Mesela 1990 lı yıllarda bir borsa oynama çılgınlığı başladı. O dönemlerde bir İmam-Hatip Lisesinde öğretmendim. Meslek Dersleri öğretmeni arkadaşlarımın en az yarısı bu borsa çılgınlığına kaptırdılar kendilerini. Soruyordum ‘’ Haram değil mi?’’ Cevap: ‘’Paranla bir şirkete ortak olmak haram değil. Çünkü burada kaybetmek de var kazanmakta. Yani banka faizi gibi değil. Ayrıca biz helal yollardan faizsiz kazanç elde eden şirketlerin tahvillerini alıyor ya da satıyoruz.’’ Buna mukabil arkadaşların bir kısmı da oynamıyor ve ‘’ Kesinlikle haramdır’’ Diyorlardı. Çünkü hiç bir emek sarfetmeden paran para kazanıyor ( Aynen faizde olduğu gibi)
Peki sonuç ne oldu dersiniz?
Sonuçta ‘’ beni takip et. Ben oynuyorsam helaldir, oynamıyorsam haramdır’’ Noktasına geldik. Yani nefsimiz bize ‘’ Oyna’’ Diyorsa Ahmet Hoca’ya, ‘’ Oynama’’ Diyorsa Mehmet Hoca’ya uyacaktık. Nitekim de öyle oldu. Aynen sigara örneğinde olduğu gibi.
Maalesef nefsimizi Kur’ana uyduramadığımız zaman hemen Kur’anı nefsimize uyduruyoruz.
Mesela: Kur’anda bir erkeğin dört kadınla evlenebileceği sadece bir ayette geçer. Aynen şöyle:
Nisa Suresi 3. Ayet: Eğer, (velisi olduğunuz) yetim kızlar (ile evlenip onlar) hakkında adaletsizlik etmekten korkarsanız, (onları değil), size helâl olan (başka) kadınlardan ikişer, üçer, dörder olmak üzere nikâhlayın. Eğer (o kadınlar arasında da) adaletli davranmayacağınızdan korkarsanız, o taktirde bir tane alın veya sahip olduğunuz (cariyeler) ile yetinin. Bu, adaletten ayrılmamanız için daha uygundur.
Ayet gayet açık bir şekilde dört evliliği bir takım şartlara bağladığı gibi en hayırlısının bir ile yetinmek olduğunu söylüyor. Lakin gel gör ki uygulamada ayetin ‘’ Bir tane alın’’ ifadesi için ‘’Tavsiye’’ Deniyor. Oysa o kesin bir emirdir. Kesin bir emirdir çünkü bizzat şahit olduğum bir şeyh bozuntusunun yaptığı gibi 60 lık eşini bulgur pilavı ile besleyip toprak damlı bir evde yaşatırken 18 lik ikinci karısını yüzme havuzlu villada sülün etiyle beslemek hiç bir din ya da hukuk kitabında ‘’ Adalet’’ olarak zikredilmez. Oysa ayet ‘’Öncelikle adalet’’ diyor.

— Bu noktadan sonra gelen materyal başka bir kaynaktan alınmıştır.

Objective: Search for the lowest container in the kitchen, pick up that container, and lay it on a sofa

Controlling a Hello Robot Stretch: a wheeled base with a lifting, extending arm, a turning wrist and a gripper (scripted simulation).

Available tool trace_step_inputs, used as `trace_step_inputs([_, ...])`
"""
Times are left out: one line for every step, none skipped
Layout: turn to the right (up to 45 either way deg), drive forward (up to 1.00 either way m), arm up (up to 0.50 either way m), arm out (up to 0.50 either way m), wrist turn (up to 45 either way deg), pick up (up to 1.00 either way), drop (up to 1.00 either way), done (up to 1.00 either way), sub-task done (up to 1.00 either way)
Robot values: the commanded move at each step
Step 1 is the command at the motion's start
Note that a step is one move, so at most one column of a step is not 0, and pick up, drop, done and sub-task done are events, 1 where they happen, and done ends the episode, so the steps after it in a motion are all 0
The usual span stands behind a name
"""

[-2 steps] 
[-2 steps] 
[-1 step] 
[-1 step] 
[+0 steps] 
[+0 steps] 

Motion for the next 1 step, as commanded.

Ayet ‘’ Öncelikle adalet’’ Dese de vatandaş dört tane kadını alıyor ve alırken de ‘’ Bu bana dinimin tanıdığı bir hak. Ben hakkımı kullanıyorum’’ Diyor gönül rahatlığı ile.
İşin daha da kötü tarafı İslamın -bazı hallere mahsus olarak - tanıdığı bu hak maalesef neredeyse tüm Müslümanlar tarafından her halukarda tanınmış bir hak gibi algılanıyor ve en dindar ( Dinci değil dindar ) vatandaş bile ‘’ Her ne kadar bir eşim varsa da istersem ikincisini, üçüncüsünü, dördüncüsünü de alırım. Dinim bana bu hakkı veriyor’’ İnancında.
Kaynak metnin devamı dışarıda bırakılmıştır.